In the listing below, find each line holding "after" and copy it.
━━ THE DATA
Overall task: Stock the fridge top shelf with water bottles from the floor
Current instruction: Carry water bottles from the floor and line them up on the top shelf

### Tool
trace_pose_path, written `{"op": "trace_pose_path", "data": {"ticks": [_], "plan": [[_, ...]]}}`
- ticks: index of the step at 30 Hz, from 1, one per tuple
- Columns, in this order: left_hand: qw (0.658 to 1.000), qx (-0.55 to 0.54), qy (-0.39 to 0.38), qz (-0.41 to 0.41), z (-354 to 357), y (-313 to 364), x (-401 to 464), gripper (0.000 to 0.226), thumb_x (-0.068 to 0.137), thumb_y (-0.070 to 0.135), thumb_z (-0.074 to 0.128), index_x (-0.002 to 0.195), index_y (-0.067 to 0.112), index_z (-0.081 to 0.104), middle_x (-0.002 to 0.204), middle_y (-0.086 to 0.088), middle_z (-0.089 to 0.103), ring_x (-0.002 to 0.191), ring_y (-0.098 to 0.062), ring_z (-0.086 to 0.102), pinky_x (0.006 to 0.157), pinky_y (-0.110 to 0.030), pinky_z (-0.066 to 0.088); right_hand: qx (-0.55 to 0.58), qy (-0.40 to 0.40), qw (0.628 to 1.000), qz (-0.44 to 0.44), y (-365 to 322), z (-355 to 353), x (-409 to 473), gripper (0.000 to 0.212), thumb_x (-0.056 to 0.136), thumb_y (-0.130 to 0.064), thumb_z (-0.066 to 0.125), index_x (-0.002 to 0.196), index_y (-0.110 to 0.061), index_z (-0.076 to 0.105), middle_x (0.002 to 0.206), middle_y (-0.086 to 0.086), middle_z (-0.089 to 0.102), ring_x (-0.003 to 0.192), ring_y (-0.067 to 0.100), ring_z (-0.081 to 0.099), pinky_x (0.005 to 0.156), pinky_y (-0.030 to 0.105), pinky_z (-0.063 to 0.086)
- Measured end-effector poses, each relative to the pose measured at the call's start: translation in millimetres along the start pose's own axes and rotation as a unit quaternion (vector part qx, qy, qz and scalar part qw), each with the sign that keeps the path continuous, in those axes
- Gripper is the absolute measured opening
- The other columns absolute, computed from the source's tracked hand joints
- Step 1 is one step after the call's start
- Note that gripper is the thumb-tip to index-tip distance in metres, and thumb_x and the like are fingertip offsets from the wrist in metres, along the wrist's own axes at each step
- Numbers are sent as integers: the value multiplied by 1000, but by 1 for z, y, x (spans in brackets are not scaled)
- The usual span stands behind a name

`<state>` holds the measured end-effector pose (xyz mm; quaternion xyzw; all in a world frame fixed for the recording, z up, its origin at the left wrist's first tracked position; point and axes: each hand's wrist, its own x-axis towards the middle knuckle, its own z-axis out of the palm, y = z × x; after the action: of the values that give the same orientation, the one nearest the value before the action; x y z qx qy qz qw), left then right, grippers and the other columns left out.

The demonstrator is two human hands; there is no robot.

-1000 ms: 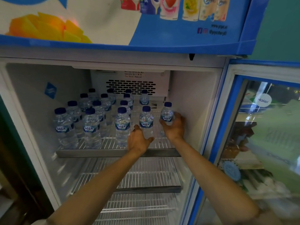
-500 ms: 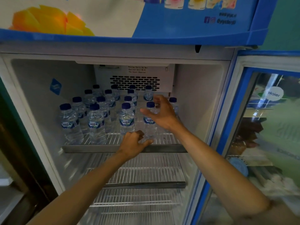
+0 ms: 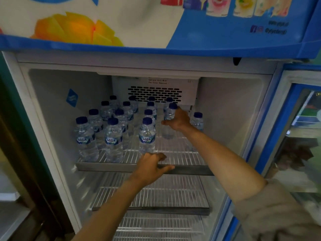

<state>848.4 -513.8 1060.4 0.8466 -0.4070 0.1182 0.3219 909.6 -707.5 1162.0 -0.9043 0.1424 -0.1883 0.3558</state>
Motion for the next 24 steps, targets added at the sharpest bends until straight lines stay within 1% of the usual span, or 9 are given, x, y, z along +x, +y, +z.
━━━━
COMPLETED EXERCISE ::
- Step 1 is one step after the call's start
`<state>` holds the measured end-effector pose (xyz mm; quaternion xyzw; all in a world frame fixed for the recording, z up, its origin at the left wrist's first tracked position; point and axes: each hand's wrist, its own x-axis towards the middle knuckle, its own z-axis out of the palm, y = z × x; after the action: of the values that give the same orientation, the one nearest the value before the action; x y z qx qy qz qw), left then right, grippers and the other columns left out.

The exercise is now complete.